Posts Tagged ‘Private Room’

Marquee’s ‘Red Room’ Renamed ‘Room3,’ Attempts to Launch House Music Wednesdays

Friday, April 4th, 2008

It’s a New York nightlife staple: when things get rough, rename. I’ll spare our local club friends the embarrassment and not list the thirteen trillion examples that come to mind.

Yesterday, I found myself intrigued after receiving emails from both the folks at Marquee and promoter friends I knew announcing the debut of a ‘house music Wednesday’ inside the club’s private room called Room3.

“Huh?” I thought. “I don’t remember Marquee having a private room.”

Naturally, I let my imagination run haywire and was soon fantasizing about this hidden chamber I’d heard of but never been to. An unfulfilled mission. How had I missed it? Would there be a secret password? Morse code-like knock? Entrance through a liquor cabinet?

Wrong.

Room3 is just Marquee’s Red Room (the unexciting space below the stairs where people never want tables), which isn’t even really a room. I’d define it as an area. The decoration committee attempted to make it a room by adding curtains and a dude wilding a velvet rope, but in reality this was just the ‘red under the stairs area’ stripped of its red wallpaper.

Lame.

This Wednesday House night idea will fail for a couple reasons:

1. Unless you grab some barbed wire and actually trap patrons inside, there’s no way of keeping people in Room3. House music parties thrive on energy and oomph. It’s gotta be packed and over-the-top lively, otherwise guests are going to feel stupid singing along to David Guetta. The rest of Marquee is too distracting (and fun) for people to want to stay inside the most notoriously uninteresting room. Exhibit A, I spent most of the night bouncing around like those magic fun balls from amusement parks.

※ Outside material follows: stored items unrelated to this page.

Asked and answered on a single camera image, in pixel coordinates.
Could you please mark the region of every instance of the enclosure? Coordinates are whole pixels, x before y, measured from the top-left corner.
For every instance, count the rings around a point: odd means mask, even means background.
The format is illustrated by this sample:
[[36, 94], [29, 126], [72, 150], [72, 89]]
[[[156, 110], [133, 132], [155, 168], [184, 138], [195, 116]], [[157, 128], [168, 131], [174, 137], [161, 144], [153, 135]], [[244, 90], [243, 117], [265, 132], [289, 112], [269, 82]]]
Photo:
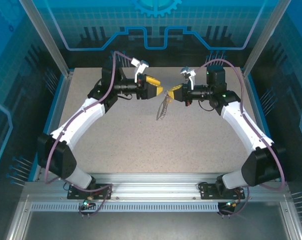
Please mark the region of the enclosure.
[[[78, 141], [78, 165], [114, 184], [82, 219], [62, 180], [44, 183], [37, 138], [81, 107], [114, 51], [147, 61], [164, 90], [119, 99]], [[286, 149], [284, 190], [251, 187], [245, 209], [224, 219], [197, 185], [243, 165], [240, 137], [197, 101], [173, 100], [156, 120], [181, 69], [214, 59], [242, 73], [247, 113]], [[116, 60], [133, 78], [131, 62]], [[240, 95], [233, 69], [212, 65]], [[0, 0], [0, 239], [35, 238], [302, 240], [302, 0]]]

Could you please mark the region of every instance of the black cable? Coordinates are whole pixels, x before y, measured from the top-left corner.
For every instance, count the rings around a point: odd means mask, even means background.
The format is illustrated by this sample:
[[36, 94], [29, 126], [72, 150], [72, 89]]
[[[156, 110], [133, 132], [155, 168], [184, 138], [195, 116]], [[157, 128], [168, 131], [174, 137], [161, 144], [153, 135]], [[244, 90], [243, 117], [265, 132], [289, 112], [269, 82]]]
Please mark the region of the black cable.
[[67, 184], [67, 182], [64, 183], [63, 189], [66, 190], [66, 191], [68, 191], [68, 189], [65, 189], [65, 185], [66, 185], [66, 184]]
[[119, 98], [124, 99], [124, 100], [131, 100], [133, 98], [132, 94], [129, 94], [128, 96], [131, 96], [131, 98], [118, 95]]
[[200, 106], [201, 109], [203, 109], [203, 110], [205, 110], [207, 112], [211, 112], [211, 111], [213, 111], [215, 109], [215, 108], [212, 108], [210, 110], [207, 110], [207, 109], [203, 108], [202, 105], [201, 105], [201, 103], [200, 103], [200, 100], [199, 100], [199, 106]]

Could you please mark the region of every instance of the beige tabletop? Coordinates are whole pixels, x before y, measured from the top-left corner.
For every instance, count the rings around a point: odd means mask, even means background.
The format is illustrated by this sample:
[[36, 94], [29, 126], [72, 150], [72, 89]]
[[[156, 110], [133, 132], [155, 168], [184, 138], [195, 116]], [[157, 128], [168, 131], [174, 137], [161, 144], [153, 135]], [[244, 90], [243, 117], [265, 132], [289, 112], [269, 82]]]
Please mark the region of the beige tabletop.
[[[182, 83], [180, 67], [151, 67], [145, 73], [162, 82], [164, 90]], [[128, 78], [133, 68], [125, 68]], [[234, 71], [226, 67], [228, 89], [240, 96]], [[101, 68], [76, 68], [60, 125], [83, 104], [101, 78]], [[206, 84], [206, 70], [196, 75]], [[245, 148], [229, 124], [216, 111], [202, 110], [197, 101], [189, 107], [178, 101], [168, 105], [163, 120], [156, 114], [164, 93], [149, 100], [120, 99], [99, 118], [74, 148], [79, 166], [89, 173], [226, 173], [247, 159]], [[202, 103], [209, 109], [208, 102]], [[253, 110], [245, 90], [244, 106]]]

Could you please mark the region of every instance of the metal post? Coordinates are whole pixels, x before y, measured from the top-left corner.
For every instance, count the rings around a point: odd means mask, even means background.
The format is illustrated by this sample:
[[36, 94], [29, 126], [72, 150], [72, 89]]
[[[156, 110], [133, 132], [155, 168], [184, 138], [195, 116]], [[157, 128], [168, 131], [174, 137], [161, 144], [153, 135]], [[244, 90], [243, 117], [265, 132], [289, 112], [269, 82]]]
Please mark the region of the metal post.
[[36, 6], [34, 5], [32, 0], [19, 0], [21, 5], [23, 6], [26, 14], [30, 18], [31, 22], [33, 23], [36, 31], [39, 33], [40, 38], [44, 42], [46, 48], [48, 49], [49, 53], [51, 54], [53, 60], [55, 61], [57, 67], [60, 69], [61, 73], [68, 77], [69, 68], [66, 65], [59, 49], [57, 48], [53, 37], [51, 36], [49, 30], [47, 29], [39, 11], [37, 10]]
[[283, 14], [285, 13], [288, 5], [290, 4], [291, 0], [279, 0], [279, 3], [274, 8], [270, 19], [268, 20], [267, 24], [265, 25], [264, 30], [262, 31], [259, 39], [257, 40], [249, 58], [247, 59], [245, 66], [243, 68], [244, 76], [247, 77], [251, 72], [253, 66], [255, 65], [256, 61], [260, 57], [264, 47], [266, 46], [268, 40], [271, 37], [273, 30], [276, 28], [277, 24], [280, 22]]

2. The DJ on the main floor plays all the hot house hits anyway.

3. House music generally tends to attract an older, slightly wordlier crowd, and Marquee is essentially Manhattan’s playpen for youngsters. One hour into the evening, my girlfriend stopped me, sniffed around, extended her hand and proclaimed, “It’s so young in here.”

I hadn’t been to this New York staple in forever and had forgotten. No one who’s lived in Manhattan for more than two years frequents Marquee. It’s the club of the fresh crop: upbeat promoters ready to take on the world, uncorrupted baby models, naïve bankers. The optimistic enthusiasm’s palpable (and almost eerie). Not to be a downer but give these kids a year and they’ll most likely be hardened, smoking cigarettes, wearily hunched over a bottle of gin at Socialista focusing more on drinking than dancing. But that’s okay. There was something lovely about watching girls happily jump around like apes, grinning, free-spirited and wildly tossing their hair and recognizing that “Wow, that once was me.”

It’s somehow beautiful to witness that raw, inexperienced version of yourself and even for a brief moment, reconnect with it. So while Room3 and House Music Wednesdays may fail, Marquee itself will never die or lose its charming ability to make you celebrate the fact that you’ve come a long way.